Adaptive Token Dictionary

This repository is an official implementation of the papers "Transcending the Limit of Local Window: Advanced Super-Resolution Transformer with Adaptive Token Dictionary" (CVPR 2024), and "ATD: Improved Transformer with Adaptive Token Dictionary for Image Restoration" (extended version accepted by TPAMI)

By Leheng Zhang, Wei Long, Yawei Li, Xingyu Zhou, Xiaorui Zhao, and Shuhang Gu.

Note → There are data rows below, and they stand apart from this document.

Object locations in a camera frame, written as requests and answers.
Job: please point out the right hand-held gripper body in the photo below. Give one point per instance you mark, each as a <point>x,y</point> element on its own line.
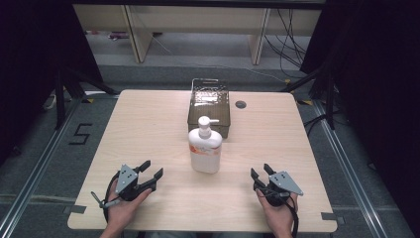
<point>282,186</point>

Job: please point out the yellow black tape piece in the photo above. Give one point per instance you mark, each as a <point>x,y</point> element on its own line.
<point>88,100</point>
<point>305,102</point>

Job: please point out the black tripod stand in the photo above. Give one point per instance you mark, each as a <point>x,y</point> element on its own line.
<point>60,99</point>
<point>329,99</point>

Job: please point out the metal floor rail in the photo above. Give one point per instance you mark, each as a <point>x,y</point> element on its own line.
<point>350,172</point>
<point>36,175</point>

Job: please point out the dark curtain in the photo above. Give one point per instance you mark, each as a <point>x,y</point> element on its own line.
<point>379,82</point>
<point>33,66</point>

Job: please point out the white pump bottle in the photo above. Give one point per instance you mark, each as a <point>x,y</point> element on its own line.
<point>204,150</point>

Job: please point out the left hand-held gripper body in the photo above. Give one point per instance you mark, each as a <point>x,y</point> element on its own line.
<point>125,180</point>

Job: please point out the person's right hand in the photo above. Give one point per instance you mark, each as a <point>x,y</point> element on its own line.
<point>279,216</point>

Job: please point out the clear dark plastic box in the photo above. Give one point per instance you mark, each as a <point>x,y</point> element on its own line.
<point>208,105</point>

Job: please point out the person's left hand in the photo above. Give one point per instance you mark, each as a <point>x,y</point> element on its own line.
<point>123,210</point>

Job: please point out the grey tape piece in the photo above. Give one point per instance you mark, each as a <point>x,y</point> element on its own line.
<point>75,209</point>
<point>332,217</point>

Abstract: Recently, Transformers have gained significant popularity in image restoration tasks such as image super-resolution and denoising, owing to their superior performance. However, balancing performance and computational burden remains a long-standing problem for transformer-based architectures. Due to the quadratic complexity of self-attention, existing methods often restrict attention to local windows, resulting in limited receptive field and suboptimal performance. To address this issue, we propose Adaptive Token Dictionary (ATD), a novel transformer-based architecture for image restoration that enables global dependency modeling with linear complexity relative to image size. The ATD model incorporates a learnable token dictionary, which summarizes external image priors (i.e., typical image structures) during the training process. To utilize this information, we introduce a token dictionary cross-attention (TDCA) mechanism that enhances the input features via interaction with the learned dictionary. Furthermore, we exploit the category information embedded in the TDCA attention maps to group input features into multiple categories, each representing a cluster of similar features across the image and serving as an attention group. We also integrate the learned category information into the feed-forward network to further improve feature fusion. ATD and its lightweight version ATD-light, achieve state-of-the-art performance on multiple image super-resolution benchmarks. Moreover, we develop ATD-U, a multi-scale variant of ATD, to address other image restoration tasks, including image denoising and JPEG compression artifacts removal. Extensive experiments demonstrate the superiority of out proposed models, both quantitatively and qualitatively.

Environment

Python 3.11
PyTorch 2.7.0

Installation

git clone https://github.com/LabShuHangGU/Adaptive-Token-Dictionary.git

conda create -n ATDv2 python=3.11
conda activate ATDv2

pip install -r requirements.txt
pip install git+https://github.com/KellerJordan/Muon
python setup.py develop

Fast Inference for SR

Using inference.py for fast inference on single image or multiple images within the same folder.

# For classical SR
python inference.py -i test_image.png -o results/test/ --scale 4 --task classical
python inference.py -i test_images/ -o results/test/ --scale 4 --task classical

# For lightweight SR
python inference.py -i test_image.png -o results/test/ --scale 4 --task lightweight
python inference.py -i test_images/ -o results/test/ --scale 4 --task lightweight

The ATD SR model processes the image test_image.png or images within the test_images/ directory. The results will be saved in the results/test/ directory.

Training Instruction

Datasets

Used training and testing sets can be downloaded as follows:

Task	Training Set	Testing Set
Classical Image SR	DIV2K (800 images) + Flickr2K (2650 images)	Set5 + Set14 + B100 + Urban100 + Mange109 [download]
Lightweight Image SR	DIV2K (800 images)	Set5 + Set14 + B100 + Urban100 + Mange109 [download]
Color Gaussian Image Denoising	DIV2K (800 images) + Flickr2K (2650 images) + WED (4744 images) + BSD500 (500 images)	CBSD68 + Kodak24 + McMaster + Urban100 [download]
Grayscale Gaussian Image Denoising	DIV2K (800 images) + Flickr2K (2650 images) + WED (4744 images) + BSD500 (500 images)	Set12 + BSD68 + Urban100 [download]
Grayscale JPEG CAR	DIV2K (800 images) + Flickr2K (2650 images) + WED (4744 images) + BSD500 (500 images)	Classic5 + LIVE1 + Urban100 [download]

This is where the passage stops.